#### [Source data]
-------
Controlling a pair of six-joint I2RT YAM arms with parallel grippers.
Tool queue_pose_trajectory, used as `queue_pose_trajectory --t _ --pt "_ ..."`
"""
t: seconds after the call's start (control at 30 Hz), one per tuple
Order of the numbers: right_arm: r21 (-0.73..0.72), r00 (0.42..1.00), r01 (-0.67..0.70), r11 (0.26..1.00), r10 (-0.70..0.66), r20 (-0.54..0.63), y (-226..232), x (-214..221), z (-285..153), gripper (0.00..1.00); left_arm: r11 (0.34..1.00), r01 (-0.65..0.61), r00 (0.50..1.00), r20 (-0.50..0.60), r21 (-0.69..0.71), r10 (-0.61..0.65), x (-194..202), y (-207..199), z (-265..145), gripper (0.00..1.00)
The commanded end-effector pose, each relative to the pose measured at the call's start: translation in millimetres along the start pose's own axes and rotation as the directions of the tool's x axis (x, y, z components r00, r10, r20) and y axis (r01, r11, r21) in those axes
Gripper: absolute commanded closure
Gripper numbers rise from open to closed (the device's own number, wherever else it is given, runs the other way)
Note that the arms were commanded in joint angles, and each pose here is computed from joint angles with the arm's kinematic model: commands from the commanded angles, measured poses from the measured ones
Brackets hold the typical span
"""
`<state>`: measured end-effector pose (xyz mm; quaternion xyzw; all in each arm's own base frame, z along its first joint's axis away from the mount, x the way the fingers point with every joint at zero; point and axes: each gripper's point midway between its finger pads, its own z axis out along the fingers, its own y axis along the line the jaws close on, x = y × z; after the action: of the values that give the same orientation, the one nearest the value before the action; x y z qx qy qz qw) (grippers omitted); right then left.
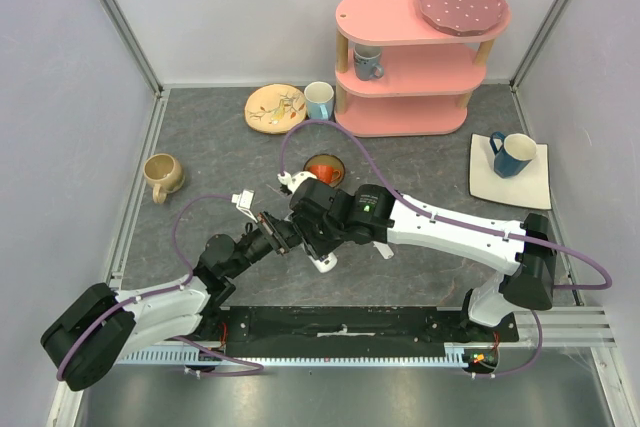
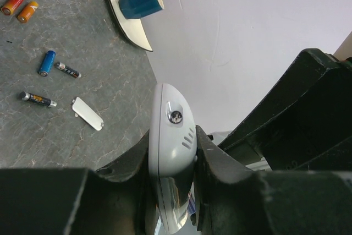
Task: Load the batteries into the remote control
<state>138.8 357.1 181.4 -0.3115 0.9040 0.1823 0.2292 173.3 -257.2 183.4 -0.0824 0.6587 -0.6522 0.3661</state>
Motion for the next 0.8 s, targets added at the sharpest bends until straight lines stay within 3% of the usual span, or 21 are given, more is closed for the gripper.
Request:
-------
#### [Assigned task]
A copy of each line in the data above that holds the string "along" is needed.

#### [Solution]
The commanded end-effector pose, each relative to the pose measured at the call's start: translation in millimetres along the start pose's own axes and rotation as the directions of the tool's x axis (x, y, z components r00, r10, r20) and y axis (r01, r11, r21) in those axes
`<state>`: measured end-effector pose (xyz mm; quaternion xyzw; all in each arm's own base frame, z along its first joint's axis away from the mount, x the way the fingers point with every joint at zero; point and axes: each gripper's point midway between its finger pads, its own z axis out along the fingers, its own y axis along the line the jaws close on, x = y × z; after the action: of the values that give the same orientation, the one nearest the value before the action; x y z qx qy qz qw) (grippers omitted); right then left.

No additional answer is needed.